* [WHAT IS EXPECTED] Count how many lines of the data include the string "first", then say that number and stop.
Segment Start: STUDY MATERIAL
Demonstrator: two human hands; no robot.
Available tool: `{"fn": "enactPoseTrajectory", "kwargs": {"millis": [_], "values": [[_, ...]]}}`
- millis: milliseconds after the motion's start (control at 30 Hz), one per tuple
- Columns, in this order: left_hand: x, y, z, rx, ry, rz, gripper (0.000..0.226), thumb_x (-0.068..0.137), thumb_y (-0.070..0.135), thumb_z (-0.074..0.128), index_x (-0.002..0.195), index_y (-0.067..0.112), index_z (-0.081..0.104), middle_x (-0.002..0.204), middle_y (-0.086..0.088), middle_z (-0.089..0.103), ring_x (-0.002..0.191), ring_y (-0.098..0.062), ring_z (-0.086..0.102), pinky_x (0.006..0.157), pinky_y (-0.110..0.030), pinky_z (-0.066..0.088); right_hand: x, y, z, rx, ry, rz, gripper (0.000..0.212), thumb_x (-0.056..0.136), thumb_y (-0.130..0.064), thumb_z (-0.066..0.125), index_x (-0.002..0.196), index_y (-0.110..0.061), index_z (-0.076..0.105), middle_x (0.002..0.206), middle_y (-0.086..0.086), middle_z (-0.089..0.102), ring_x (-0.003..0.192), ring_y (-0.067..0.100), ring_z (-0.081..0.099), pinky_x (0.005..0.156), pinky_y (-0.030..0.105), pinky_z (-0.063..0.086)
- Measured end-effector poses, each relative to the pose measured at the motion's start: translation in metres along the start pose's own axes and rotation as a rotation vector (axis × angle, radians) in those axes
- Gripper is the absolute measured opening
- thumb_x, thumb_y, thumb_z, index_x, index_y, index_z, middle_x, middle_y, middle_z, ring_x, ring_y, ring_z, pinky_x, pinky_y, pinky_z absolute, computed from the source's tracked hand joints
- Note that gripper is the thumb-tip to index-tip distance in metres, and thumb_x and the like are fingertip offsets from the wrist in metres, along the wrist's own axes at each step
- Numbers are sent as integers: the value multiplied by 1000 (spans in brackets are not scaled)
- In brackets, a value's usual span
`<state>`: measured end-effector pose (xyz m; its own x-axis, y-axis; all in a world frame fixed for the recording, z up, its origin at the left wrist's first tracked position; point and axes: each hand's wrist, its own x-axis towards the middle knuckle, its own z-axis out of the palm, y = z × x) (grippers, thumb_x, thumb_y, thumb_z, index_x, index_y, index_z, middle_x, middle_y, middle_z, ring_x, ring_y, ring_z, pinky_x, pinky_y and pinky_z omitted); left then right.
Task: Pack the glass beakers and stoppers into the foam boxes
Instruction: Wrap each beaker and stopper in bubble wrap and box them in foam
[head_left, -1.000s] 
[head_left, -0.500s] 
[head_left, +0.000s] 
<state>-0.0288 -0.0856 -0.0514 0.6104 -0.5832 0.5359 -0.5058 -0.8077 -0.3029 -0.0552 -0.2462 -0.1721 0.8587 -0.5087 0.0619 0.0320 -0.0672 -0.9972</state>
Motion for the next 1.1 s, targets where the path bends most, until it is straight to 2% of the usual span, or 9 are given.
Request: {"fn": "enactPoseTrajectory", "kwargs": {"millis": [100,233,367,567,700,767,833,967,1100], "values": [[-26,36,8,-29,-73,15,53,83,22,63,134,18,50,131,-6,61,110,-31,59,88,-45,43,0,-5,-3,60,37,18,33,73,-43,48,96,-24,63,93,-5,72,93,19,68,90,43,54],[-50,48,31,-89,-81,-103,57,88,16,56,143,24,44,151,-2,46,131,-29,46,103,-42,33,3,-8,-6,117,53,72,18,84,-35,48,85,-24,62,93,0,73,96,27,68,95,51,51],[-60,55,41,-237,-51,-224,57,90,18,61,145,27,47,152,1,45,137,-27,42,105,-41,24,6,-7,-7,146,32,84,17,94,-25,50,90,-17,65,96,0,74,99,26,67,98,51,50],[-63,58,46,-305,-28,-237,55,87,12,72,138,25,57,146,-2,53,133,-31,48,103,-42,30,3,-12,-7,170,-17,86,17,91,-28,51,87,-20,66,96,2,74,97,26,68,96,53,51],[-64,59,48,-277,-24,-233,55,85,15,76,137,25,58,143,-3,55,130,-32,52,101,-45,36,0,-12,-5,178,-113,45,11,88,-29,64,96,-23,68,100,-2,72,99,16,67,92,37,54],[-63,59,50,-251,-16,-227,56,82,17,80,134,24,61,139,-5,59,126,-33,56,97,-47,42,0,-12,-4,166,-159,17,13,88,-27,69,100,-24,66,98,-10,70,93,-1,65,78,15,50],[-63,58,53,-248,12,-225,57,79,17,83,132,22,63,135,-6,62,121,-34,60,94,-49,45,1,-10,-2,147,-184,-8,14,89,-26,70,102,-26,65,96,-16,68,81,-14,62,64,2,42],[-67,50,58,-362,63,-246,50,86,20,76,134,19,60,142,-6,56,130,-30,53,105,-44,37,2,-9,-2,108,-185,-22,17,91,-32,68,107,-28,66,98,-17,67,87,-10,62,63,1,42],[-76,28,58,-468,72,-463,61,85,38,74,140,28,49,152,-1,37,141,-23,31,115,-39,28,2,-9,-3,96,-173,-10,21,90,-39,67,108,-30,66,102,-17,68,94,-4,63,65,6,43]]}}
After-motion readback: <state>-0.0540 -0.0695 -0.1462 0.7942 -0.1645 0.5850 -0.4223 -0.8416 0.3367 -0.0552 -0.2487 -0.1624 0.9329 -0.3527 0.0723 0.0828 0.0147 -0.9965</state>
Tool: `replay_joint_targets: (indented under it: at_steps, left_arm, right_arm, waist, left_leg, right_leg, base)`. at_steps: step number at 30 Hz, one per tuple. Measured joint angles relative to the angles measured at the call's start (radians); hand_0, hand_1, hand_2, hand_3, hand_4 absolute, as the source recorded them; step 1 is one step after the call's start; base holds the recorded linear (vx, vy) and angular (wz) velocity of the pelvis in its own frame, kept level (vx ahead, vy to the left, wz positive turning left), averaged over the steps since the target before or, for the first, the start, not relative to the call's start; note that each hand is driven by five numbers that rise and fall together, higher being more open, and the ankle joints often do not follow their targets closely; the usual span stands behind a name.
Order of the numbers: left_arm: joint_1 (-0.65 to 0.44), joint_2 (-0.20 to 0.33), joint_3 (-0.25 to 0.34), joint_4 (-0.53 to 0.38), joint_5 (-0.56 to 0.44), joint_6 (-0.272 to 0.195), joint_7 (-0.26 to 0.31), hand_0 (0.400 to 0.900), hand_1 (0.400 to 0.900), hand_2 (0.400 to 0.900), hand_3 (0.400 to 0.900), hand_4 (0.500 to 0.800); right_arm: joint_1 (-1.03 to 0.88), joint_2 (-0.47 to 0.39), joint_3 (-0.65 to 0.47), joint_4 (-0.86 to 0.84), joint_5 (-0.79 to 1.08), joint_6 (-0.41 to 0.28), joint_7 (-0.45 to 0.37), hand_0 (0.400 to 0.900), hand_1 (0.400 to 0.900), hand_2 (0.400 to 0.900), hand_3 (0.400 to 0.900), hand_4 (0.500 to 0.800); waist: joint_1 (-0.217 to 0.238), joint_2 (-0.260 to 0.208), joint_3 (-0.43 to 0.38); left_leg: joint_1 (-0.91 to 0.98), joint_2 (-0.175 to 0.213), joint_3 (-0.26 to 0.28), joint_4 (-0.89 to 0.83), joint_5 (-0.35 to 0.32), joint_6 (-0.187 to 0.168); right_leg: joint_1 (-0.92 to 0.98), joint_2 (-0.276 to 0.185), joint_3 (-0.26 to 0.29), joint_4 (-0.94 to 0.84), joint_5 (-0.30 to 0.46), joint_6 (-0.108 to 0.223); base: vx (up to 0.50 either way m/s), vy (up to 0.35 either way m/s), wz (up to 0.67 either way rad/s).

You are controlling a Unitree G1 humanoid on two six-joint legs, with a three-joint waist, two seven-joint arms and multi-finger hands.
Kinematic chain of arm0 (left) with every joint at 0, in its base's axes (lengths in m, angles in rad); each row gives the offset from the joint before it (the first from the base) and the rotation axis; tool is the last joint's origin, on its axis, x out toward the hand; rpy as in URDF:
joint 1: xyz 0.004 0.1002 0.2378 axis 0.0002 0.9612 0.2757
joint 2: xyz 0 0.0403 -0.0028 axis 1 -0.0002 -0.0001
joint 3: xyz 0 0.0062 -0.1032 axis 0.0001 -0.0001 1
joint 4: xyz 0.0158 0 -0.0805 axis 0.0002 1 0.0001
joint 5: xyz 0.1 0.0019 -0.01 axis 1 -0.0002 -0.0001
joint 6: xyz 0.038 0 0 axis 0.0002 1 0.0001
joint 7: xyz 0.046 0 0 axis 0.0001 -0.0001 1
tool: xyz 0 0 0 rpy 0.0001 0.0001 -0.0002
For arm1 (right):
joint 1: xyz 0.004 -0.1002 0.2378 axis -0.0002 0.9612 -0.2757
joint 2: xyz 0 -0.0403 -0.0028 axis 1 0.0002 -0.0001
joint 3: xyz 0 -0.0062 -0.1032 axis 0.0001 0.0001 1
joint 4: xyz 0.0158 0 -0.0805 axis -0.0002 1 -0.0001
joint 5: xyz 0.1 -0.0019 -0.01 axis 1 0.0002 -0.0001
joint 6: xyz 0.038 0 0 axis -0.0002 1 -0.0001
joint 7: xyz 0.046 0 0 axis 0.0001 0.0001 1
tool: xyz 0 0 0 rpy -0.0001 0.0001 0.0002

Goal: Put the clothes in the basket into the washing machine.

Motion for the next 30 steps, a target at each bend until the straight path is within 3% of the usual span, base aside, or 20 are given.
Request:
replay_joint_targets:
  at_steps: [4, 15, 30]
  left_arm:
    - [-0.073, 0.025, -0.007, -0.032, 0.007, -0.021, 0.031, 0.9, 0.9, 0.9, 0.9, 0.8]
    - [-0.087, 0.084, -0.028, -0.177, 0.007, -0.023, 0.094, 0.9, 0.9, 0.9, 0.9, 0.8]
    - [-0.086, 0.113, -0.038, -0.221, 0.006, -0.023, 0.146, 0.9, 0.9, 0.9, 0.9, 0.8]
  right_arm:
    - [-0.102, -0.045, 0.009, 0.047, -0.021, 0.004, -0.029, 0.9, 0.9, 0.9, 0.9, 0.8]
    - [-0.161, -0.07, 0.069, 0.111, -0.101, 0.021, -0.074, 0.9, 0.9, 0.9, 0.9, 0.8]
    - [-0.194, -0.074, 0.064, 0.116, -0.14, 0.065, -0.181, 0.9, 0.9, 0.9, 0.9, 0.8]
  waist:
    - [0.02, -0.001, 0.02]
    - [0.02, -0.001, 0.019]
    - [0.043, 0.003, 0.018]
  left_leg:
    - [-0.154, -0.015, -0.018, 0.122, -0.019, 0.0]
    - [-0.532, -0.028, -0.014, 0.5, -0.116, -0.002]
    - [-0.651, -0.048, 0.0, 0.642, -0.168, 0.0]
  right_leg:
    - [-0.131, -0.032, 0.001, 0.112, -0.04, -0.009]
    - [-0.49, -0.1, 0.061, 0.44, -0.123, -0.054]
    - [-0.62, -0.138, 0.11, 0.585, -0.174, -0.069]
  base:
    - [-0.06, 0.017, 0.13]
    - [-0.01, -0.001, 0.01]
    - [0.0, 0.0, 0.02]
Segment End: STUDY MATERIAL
* [RESPONSE BELOW] 3